One system rule we hold absolutely: repairs stay system-consistent. A one-coat wall gets a one-coat-compatible rebuild; EIFS gets EIFS components — foam, mesh, polymer basecoat, acrylic finish. Patching EIFS with cement stucco (a depressingly common local shortcut) creates a hard-to-soft joint that cracks and funnels water into the foam.

What it costs

ScopeRange
Typical patch job$500–$2,000
Larger areas$8–$15 per sq ft
Service minimum (most crews)$300–$500

Price moves on three things: how far the water actually traveled (the demo tells the truth), the system (three-coat vs. one-coat vs. EIFS), and access (ground floor vs. gable end vs. parapet line). If more than about a third of an elevation needs patching, stop and price a recoat or restucco instead — past that point, rebuilding the whole wall face is often the better money. The pricing page lays out both paths.

Get it scoped before monsoon

A hollow spot in May is a contained patch. The same spot after a monsoon of driving rain is a bigger patch with wetter framing. If your wall has staining, soft spots, or exposed lath, send photos now — wide shot, close-up, and one of whatever’s above the damage — and we’ll scope it honestly. We patch across Las Cruces, Mesilla, Doña Ana, Anthony, and Hatch, and if what you actually need is a $400 crack repair instead of a patch, that’s what we’ll tell you.

Frequently Asked Questions

How much does stucco patching cost in Las Cruces?

Typical patch jobs run $500–$2,000, or $8–$15 per square foot depending on the system and access.
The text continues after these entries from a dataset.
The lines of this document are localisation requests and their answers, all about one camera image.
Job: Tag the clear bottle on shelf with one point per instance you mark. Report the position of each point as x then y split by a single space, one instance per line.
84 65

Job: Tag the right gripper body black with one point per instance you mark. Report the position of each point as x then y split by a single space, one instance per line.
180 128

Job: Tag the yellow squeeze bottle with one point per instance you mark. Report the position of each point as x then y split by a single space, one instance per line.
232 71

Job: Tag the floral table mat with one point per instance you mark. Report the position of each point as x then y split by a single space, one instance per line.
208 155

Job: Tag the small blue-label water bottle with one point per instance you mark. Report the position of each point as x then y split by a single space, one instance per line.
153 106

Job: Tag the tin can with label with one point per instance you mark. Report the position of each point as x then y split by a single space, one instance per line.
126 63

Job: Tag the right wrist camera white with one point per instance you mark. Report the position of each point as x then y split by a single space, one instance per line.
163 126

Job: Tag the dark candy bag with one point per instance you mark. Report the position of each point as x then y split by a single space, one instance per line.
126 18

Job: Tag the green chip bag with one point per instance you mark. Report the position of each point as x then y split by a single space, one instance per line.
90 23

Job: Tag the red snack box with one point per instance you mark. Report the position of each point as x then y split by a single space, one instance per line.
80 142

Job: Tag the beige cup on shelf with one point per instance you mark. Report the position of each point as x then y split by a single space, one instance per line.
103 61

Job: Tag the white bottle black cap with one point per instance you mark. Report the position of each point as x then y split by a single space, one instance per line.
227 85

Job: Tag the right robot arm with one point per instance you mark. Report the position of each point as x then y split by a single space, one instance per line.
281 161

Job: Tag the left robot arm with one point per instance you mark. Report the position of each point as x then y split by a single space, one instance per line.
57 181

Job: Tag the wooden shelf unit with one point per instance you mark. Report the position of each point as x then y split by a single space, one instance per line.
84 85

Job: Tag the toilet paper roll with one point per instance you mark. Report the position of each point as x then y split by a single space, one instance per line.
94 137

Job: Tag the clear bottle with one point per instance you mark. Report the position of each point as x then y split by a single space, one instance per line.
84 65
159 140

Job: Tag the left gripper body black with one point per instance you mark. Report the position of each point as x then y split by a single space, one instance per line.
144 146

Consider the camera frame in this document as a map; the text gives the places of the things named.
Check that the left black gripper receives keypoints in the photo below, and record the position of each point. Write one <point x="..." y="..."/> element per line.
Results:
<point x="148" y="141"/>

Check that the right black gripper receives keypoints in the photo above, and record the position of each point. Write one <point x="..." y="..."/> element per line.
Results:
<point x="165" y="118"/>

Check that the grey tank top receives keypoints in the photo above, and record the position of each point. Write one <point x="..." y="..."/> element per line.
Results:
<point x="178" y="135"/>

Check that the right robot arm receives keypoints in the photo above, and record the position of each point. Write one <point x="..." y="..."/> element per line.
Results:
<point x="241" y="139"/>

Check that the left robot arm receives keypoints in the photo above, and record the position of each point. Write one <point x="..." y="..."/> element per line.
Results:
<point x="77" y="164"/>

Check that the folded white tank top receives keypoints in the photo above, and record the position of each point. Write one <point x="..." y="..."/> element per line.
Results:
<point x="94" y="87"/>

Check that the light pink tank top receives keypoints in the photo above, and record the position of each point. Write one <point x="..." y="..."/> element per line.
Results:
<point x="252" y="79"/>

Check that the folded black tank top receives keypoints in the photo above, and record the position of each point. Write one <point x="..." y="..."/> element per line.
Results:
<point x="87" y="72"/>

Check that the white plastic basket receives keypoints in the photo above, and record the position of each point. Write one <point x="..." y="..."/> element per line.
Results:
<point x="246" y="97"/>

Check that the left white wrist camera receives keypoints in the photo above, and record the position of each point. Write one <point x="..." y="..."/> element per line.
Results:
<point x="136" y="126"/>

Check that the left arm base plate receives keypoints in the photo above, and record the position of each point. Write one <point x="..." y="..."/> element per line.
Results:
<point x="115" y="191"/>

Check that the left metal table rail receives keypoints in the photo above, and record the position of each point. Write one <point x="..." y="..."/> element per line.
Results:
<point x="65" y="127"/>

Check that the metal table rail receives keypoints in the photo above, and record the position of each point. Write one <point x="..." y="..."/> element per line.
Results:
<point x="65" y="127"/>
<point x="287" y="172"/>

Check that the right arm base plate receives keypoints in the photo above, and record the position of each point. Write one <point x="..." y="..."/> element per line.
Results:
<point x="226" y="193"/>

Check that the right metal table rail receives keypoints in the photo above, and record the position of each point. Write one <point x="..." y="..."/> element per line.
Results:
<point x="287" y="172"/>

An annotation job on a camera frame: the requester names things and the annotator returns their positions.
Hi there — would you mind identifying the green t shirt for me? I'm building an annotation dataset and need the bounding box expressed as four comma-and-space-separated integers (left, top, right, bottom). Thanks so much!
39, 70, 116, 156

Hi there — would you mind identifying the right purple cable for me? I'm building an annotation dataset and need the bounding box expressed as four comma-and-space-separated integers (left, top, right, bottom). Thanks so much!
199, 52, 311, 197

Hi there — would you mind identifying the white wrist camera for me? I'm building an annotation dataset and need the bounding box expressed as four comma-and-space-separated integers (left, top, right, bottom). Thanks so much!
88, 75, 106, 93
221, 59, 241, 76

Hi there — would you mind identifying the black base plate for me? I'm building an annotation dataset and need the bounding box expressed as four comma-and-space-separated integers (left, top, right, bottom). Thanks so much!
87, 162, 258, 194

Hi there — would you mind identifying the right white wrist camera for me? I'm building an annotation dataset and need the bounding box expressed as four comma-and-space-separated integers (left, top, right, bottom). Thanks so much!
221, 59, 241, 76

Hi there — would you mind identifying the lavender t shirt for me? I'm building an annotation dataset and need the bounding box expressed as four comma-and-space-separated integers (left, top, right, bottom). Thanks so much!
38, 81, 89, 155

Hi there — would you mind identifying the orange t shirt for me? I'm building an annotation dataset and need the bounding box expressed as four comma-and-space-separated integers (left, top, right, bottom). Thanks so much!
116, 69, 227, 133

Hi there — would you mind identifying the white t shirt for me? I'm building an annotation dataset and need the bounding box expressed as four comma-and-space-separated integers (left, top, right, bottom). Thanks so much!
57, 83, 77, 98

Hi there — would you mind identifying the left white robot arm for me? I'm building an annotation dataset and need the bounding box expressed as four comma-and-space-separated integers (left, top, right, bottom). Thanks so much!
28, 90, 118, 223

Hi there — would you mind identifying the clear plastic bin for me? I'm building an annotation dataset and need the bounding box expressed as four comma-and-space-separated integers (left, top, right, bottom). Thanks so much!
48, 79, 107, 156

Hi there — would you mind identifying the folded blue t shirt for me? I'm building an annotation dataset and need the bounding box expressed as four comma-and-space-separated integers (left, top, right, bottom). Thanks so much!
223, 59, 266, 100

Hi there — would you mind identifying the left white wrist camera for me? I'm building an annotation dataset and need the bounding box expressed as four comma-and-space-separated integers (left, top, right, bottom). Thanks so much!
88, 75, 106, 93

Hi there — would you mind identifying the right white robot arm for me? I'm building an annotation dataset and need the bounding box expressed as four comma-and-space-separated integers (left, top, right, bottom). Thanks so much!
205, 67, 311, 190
The spread comes from what's behind the failure — a clean impact patch is the low end; a water-damaged area with rusted lath and rotten paper is the high end.

How do I know if my stucco is delaminating?

Tap it. Sound stucco raps solid; delaminated stucco sounds hollow, like knocking on a drum. Other tells: bulging, a soft spot that flexes under hand pressure, or staining with fine cracks radiating from it. Hollow areas grow — the next hard rain or freeze usually decides when they let go.

Can you patch over the damaged area instead of cutting it out?

No — and walk away from anyone who offers. Skimming over failed stucco traps the failure: the rusted lath keeps rusting, the wet paper keeps wicking, and the new material falls off with the old. A real patch cuts back to sound material and rebuilds every layer.

Why is there a stain and soft spot below my roof drain?

That's the classic canale failure. The drain spout through your parapet has rusted or lost its flashing, so roof water runs down the stucco face instead of clear of the wall. The vertical fan-shaped stain marks the path; the soft stucco behind it is the damage. The patch only lasts if the canale gets fixed too.

How long does a patch take?

Usually 2–4 days across two or three visits: demo and rebuild of paper and lath, scratch and brown coats with moist curing between, then the finish coat once the brown coat has cured. Rushing the cure is exactly what makes patches shrink-crack within a season, so we don't.